→ **Required work**
Give back exactly the lines of the material below that start at the line containing "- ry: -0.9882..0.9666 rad" and end at the line containing "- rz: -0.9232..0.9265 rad", and no others.

********

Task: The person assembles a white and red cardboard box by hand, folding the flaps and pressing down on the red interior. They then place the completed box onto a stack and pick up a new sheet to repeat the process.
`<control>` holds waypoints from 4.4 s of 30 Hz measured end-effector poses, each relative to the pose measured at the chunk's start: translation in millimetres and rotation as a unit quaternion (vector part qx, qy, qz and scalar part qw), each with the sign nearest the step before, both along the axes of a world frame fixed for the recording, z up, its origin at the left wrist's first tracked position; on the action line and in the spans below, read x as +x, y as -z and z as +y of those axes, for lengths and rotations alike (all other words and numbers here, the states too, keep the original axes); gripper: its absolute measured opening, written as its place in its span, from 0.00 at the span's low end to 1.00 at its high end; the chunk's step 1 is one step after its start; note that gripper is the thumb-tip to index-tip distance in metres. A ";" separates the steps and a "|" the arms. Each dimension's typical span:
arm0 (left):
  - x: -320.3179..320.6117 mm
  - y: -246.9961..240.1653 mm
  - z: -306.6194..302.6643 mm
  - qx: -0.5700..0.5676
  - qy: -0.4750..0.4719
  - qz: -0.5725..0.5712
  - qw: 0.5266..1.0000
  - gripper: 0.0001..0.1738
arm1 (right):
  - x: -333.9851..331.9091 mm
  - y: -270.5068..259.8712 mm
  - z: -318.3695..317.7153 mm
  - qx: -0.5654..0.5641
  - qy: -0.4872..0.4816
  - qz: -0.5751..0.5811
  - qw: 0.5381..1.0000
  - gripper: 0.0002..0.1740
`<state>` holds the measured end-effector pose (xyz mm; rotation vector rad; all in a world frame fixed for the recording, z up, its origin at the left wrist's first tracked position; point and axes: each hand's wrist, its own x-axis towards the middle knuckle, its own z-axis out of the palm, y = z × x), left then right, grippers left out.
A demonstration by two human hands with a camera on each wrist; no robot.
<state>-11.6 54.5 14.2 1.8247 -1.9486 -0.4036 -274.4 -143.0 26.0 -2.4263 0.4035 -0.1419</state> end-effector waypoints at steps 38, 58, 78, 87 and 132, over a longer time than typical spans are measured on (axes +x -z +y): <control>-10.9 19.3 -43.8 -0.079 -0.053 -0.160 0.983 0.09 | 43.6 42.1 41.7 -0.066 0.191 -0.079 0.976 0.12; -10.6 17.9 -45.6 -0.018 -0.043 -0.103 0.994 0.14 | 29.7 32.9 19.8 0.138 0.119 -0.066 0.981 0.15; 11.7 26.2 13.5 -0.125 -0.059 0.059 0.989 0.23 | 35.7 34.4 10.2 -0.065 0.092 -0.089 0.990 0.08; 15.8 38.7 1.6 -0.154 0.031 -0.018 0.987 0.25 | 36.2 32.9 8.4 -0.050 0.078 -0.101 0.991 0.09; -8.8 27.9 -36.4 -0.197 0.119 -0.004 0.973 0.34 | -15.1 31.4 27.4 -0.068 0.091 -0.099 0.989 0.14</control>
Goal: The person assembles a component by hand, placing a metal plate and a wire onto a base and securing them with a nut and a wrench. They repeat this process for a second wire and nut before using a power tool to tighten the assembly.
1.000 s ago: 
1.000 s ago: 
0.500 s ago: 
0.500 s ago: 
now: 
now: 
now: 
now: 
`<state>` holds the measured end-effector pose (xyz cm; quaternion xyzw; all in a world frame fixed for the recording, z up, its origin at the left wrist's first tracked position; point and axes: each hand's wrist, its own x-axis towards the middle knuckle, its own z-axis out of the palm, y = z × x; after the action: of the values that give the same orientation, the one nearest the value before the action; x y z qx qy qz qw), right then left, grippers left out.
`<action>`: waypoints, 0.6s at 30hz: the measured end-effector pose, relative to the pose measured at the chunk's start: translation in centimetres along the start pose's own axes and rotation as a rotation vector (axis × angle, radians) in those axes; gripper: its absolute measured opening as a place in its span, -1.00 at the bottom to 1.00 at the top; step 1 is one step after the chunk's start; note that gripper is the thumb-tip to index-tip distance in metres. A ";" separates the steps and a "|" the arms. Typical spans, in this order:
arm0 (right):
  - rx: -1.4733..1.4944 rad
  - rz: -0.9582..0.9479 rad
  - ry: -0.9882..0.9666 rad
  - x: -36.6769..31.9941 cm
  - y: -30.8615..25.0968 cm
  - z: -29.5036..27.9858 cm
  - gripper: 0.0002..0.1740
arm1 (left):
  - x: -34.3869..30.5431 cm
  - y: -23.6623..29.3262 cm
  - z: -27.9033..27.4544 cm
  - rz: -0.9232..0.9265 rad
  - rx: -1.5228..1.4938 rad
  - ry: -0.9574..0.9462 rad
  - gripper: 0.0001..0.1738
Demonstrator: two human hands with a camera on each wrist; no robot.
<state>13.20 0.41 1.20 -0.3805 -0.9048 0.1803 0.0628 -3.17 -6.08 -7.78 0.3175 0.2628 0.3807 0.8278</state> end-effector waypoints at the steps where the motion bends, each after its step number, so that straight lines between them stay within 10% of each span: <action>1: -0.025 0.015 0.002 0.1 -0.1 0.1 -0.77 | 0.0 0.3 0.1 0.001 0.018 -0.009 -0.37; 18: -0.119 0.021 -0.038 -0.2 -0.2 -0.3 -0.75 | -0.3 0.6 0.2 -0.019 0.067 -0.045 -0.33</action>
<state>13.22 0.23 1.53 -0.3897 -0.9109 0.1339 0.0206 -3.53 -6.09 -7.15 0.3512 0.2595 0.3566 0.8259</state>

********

→ **Exercise response**
  - ry: -0.9882..0.9666 rad
  - x: -36.6769..31.9941 cm
  - y: -30.8615..25.0968 cm
  - z: -29.5036..27.9858 cm
  - gripper: 0.0002..0.1740
arm1 (left):
  - x: -34.3869..30.5431 cm
  - y: -23.6623..29.3262 cm
  - z: -27.9033..27.4544 cm
  - rz: -0.9232..0.9265 rad

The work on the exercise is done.